Among other points, the Appellant urges that the trial court erred in entering judgment for Appellee because (1) there was no competent evidence to prove that the charges made by the Lubbock Osteopathic Hospital and Dr. Robert Burns were reasonable, usual and customary or collectible; and (2) Appellee failed to negative the exceptions, limitations and exclusions pleaded by Appellant as defenses in its original answer.

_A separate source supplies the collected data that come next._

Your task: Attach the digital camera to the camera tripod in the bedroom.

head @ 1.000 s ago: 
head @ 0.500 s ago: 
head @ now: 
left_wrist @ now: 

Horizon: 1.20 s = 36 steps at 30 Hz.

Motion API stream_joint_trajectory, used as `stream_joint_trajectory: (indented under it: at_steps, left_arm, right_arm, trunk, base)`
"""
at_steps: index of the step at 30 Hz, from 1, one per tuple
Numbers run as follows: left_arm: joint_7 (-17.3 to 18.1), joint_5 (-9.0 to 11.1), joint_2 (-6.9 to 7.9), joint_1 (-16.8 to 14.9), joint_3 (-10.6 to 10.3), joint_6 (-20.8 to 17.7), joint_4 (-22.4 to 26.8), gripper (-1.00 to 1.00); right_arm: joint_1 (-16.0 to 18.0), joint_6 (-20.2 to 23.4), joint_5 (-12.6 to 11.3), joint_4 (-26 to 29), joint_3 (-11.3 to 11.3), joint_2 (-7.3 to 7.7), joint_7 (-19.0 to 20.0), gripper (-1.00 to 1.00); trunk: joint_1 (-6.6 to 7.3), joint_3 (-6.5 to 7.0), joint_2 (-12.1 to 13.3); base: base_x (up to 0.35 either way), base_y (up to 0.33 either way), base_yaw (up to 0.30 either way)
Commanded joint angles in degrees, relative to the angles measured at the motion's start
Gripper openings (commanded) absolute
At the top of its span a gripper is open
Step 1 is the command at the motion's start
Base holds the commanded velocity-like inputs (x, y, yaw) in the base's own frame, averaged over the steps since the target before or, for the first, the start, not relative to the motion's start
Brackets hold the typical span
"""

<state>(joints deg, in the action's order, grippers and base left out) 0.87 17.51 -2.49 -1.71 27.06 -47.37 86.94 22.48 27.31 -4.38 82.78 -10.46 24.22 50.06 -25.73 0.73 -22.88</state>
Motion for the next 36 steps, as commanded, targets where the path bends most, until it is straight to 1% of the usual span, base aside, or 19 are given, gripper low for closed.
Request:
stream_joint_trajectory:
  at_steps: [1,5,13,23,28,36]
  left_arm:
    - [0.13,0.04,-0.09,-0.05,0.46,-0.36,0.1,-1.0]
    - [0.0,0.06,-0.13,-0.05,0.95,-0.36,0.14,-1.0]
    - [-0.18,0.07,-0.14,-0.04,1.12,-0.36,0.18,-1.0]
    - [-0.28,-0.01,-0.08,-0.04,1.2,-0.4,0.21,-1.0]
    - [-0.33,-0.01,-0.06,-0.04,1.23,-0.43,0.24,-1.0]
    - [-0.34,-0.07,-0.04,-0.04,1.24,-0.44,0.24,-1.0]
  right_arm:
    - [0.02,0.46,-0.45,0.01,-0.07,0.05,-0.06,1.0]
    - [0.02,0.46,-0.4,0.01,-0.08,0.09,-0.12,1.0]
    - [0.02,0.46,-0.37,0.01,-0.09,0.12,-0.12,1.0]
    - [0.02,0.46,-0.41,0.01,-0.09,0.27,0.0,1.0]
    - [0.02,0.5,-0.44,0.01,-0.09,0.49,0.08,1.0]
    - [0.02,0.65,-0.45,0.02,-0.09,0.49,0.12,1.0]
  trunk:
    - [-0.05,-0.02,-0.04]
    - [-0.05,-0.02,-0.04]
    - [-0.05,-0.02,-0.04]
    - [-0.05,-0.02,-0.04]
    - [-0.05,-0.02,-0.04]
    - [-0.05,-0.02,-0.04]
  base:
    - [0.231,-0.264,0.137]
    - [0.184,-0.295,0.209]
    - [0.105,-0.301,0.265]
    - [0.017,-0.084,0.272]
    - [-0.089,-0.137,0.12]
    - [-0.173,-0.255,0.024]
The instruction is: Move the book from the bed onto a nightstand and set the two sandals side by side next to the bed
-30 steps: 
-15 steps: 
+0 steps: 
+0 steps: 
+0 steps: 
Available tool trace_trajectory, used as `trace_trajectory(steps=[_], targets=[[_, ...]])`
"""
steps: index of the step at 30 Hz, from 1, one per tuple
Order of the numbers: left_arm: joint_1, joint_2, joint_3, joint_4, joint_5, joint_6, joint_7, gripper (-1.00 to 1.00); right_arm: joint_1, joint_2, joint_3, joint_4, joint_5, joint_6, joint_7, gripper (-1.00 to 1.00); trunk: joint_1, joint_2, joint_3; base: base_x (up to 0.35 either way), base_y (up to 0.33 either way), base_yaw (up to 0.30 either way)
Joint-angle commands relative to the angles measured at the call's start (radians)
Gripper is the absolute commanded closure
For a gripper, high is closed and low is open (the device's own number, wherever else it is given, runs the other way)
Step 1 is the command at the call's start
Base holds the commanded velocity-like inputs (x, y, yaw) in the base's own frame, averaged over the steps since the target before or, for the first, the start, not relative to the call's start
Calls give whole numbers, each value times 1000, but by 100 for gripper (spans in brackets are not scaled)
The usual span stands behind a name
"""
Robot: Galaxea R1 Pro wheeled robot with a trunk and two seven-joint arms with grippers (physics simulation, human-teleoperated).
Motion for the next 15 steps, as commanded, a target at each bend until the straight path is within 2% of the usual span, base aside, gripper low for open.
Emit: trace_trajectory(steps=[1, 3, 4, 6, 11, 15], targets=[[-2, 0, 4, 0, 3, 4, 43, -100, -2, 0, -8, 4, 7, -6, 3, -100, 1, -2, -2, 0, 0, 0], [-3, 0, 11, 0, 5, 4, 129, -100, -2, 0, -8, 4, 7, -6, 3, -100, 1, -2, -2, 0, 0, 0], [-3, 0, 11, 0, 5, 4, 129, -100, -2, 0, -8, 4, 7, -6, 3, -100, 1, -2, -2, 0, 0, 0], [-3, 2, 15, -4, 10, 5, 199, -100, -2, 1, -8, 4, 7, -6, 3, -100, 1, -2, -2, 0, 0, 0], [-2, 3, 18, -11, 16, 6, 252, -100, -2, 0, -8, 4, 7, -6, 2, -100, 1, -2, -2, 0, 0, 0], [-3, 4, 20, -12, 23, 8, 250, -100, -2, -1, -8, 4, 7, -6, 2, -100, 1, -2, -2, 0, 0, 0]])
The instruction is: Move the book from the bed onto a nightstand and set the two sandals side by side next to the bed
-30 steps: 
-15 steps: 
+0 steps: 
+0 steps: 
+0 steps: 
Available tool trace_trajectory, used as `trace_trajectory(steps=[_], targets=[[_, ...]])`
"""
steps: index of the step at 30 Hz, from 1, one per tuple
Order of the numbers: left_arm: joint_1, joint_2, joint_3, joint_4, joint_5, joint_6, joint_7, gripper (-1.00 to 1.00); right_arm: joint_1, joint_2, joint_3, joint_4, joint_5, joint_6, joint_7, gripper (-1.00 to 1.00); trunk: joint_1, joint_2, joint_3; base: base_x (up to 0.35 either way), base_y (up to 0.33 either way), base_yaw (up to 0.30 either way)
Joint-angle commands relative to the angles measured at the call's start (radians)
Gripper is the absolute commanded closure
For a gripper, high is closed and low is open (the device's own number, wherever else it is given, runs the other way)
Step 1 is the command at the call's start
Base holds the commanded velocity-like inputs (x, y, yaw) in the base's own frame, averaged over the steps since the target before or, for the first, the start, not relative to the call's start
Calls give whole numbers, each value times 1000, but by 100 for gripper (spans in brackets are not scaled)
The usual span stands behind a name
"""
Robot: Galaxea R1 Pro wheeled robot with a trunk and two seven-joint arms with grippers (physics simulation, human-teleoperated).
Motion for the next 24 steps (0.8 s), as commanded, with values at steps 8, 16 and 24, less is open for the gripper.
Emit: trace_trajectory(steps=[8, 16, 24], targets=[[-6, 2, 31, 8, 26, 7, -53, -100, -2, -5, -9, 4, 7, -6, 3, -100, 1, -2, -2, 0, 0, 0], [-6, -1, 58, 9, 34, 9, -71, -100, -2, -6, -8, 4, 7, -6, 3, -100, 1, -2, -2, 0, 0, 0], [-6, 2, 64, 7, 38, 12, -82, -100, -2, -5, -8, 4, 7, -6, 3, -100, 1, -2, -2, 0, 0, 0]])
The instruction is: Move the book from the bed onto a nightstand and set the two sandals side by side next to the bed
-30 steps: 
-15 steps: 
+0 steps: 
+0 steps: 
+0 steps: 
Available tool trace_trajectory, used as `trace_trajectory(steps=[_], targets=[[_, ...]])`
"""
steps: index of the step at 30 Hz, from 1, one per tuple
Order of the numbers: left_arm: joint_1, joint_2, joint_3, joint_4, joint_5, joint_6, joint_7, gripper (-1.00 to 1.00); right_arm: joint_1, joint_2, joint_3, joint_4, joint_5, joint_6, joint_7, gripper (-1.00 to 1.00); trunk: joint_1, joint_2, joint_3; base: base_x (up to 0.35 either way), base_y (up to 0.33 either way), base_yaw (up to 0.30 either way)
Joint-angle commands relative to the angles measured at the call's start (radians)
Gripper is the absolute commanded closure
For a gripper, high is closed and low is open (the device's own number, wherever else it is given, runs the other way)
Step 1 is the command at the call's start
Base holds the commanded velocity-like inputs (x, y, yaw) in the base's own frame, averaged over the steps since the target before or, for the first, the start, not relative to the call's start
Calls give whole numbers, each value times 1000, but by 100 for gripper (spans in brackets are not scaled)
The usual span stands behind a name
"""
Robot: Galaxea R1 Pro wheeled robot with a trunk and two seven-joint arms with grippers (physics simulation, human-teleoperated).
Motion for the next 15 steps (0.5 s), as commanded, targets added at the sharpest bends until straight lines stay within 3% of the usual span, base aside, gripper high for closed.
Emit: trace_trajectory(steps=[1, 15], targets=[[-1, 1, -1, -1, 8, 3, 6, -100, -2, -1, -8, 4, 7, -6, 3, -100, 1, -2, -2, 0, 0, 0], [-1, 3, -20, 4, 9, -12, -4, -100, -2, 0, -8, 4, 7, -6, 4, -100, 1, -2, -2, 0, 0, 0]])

The entire evidence regarding the charges made is the testimony of P. G. Beau-champ, Appellee, as set out in the narrative statement of facts as follows:

“ * * * while said policy of insurance was in effect and on or about the 21st day of September, 1969, his (P. G. Beauchamp’s) wife, Bertie Beauchamp, an insured under the policy was confined to Litbbock Osteopathic Hospital, Lubbock, Texas as a result of sickness covered by the policy; that at the time she was admitted to the hospital she complained of being sick and that she was taken to the hospital for treatment of such sickness; that while confined in the hospital she was treated by Dr. Robert Burns and upon being discharged from the hospital no longer complained of the sickness but appeared to be cured; that as a result of the sickness and confinement hospital and medical expenses were incurred in the amount of $357.15; that in his opinion these charges were reasonable, usual and customary charges made by the hospital and doctor and were necessary to the care of Bertie Beauchamp, and that they were expenses covered under the hospital policy; # * sjc )>

To enable a witness to give admissible opinion evidence as to any matter not ordinarily within the realm of common knowledge, it must be shown that the person giving such opinion possesses a higher degree of knowledge in this matter than the ordinary person or the jury or other trier of the facts. Watkins Land Mortgage Company v. Campbell, 98 Tex. 372, 84 S.W. 424 (1905). Also, it is well established that the party offering the witness has the burden of proving his qualifications. Woods v. Rustay, Martin & Vale, 430 S.W.2d 543 (Tex.Civ.App.—Houston, 14th District, 1968, ref’d n. r. e.). There is no evidence in this case that the Appellant, P. G. Beauchamp, possesses any special qualifications to testify as to the usual and customary hospital charges for alleged services rendered in Lubbock, Texas, or elsewhere. The only evidence regarding medical and hospitalization expenses is that they were incurred and only the Appellant’s opinion as to reasonableness. We hold that this testimony is not sufficient to support the claim that such charges are reasonable. Pelham Manufacturing Company v. Ridlehuber, 356 S.W.2d 502 (Tex.Civ.App.-Waco 1962, ref’d n. r. e.). Also, we find no evidence to establish the qualifications of Doctor Burns, with respect to training in the healing arts or otherwise, and no basis has been established for recovery of expenses for his services.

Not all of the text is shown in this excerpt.